There is “great upside” for finding new natural gas supplies offshore of Canada’s East Coast — and at a reasonable cost, the National Energy Board has been assured. An assessment commissioned by Maritimes & Northeast Pipeline found that even the early, high-risk phase of operating offshore of Nova Scotia has shown that the cost of tapping the region is well under current gas prices.

The assessment, performed by the Calgary geological consulting house of Gilbert Laustsen Jung Associates Ltd., reported that Canadian East Coast gas finding costs run at C$0.50-$0.80/Mcf (US$0.30-$0.50). Development expenses, including pipeline links between offshore production platforms and M&NP, are about C$1-1.20/Mcf (US$0.63-$.080). Based on 172 wells drilled since 1969, the Sable Offshore Energy Project (SOEP) and PanCanadian Energy’s Deep Panuke production proposal, the total cost of finding and connecting Nova Scotia gas to M&NP works out to C$1.70-$2/Mcf (US$1.07-$1.26).

In the calculations by Gilbert Laustsen Jung, the wide cost ranges primarily reflect uncertainties over projecting the exact size of discoveries. The questions arise from limited experience with Canadian East Coast reserves. PanCanadian’s Deep Panuke, for example, is estimated at between 500 Bcf and 1.3 Tcf of recoverable sales gas. Only production experience and improving techniques of appraising the region’s complex geology will nail down the scale of the discovery.

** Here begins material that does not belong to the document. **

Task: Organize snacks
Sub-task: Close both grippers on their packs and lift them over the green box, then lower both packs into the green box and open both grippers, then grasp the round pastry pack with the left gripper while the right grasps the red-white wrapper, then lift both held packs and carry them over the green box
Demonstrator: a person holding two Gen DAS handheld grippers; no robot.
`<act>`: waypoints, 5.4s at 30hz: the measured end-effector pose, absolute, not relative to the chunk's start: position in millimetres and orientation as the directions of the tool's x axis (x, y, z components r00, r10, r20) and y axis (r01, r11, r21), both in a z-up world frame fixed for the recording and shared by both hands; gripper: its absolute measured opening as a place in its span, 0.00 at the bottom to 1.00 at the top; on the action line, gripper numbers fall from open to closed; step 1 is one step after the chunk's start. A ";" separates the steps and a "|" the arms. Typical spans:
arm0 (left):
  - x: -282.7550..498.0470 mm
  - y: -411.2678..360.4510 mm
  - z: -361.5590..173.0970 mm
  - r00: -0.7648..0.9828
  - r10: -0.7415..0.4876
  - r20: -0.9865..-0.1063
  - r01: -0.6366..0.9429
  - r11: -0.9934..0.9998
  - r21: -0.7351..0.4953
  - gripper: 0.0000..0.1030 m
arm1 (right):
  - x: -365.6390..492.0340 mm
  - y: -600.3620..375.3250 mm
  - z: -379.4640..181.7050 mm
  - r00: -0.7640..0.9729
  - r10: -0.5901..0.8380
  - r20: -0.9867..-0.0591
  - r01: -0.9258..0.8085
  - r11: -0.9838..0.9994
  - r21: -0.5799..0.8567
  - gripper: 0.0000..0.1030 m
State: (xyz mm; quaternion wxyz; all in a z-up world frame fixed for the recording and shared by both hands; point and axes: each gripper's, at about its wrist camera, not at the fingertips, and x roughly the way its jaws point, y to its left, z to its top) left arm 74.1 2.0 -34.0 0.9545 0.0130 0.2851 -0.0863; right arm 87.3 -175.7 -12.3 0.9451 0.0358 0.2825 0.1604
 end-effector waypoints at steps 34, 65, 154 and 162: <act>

In the formation, or “play,” tapped by SOEP — known to geologists as the Mississauga-Mic Mac after eastern aboriginal groups — 13 of 49 targets so far drilled have yielded significant discoveries, the consulting house reports. That yields a success rate of 25%. If that holds, this best known Canadian East Coast gas prospect harbors another 30 discoveries from 120 more structures within it, that the industry has identified but not yet explored.

The formation tapped by PanCanadian, known as the Abenaki Reef, is virtually brand new. The Deep Panuke discovery well was only the fifth in the drilling play. Three follow-ups have fallen short of scoring significant discoveries but two have kept PanCanadian drilling by encountering hydrocarbon shows pointing the way to further targets, Jung reported.

The success rate in this virgin territory so far works out to 12.5%. But even if it stays that low, it spells eight more discoveries out of 65 potential targets, the firm calculated. The supply study was done to support M&NP’s C$190.8 million (US$121 million) expansion proposal to carry 400 MMcf/d from the C$1.1 billion (US$700 million) Deep Panuke production and sea-floor pipeline project. The 80% expansion of M&NP’s capacity to 900 MMcf/d only starts a growth process, Jung suggested.

Provided gas producers maintain their current drilling pace, averaging minimum expenditures of C$1.6 (US$1 billion per year) required by their exploration licenses, Canadian East Coast supplies are forecast to reach 1.3 Bcf/d by 2008. Jung estimated that on a conservative basis, relying on the track record to date, the industry can count on finding about 18 Tcf of marketable gas reserves in the region.

The consultant added that the region is fresh and prospective enough to leave room for pleasant surprises on a large scale, with each drilling success liable to generate information capable of adding new dimensions to the exploration campaign. Theoretical, mathematical projections yield forecasts that up to 88.7 Tcf of gas will eventually be found in the 23,000-square-mile region offshore of Nova Scotia where the ocean is less than 10,000 feet deep. The prospective area of sedimentary rock deposits liable to have gas deposits also includes 18,000 square miles under deeper water that have undergone no study at all.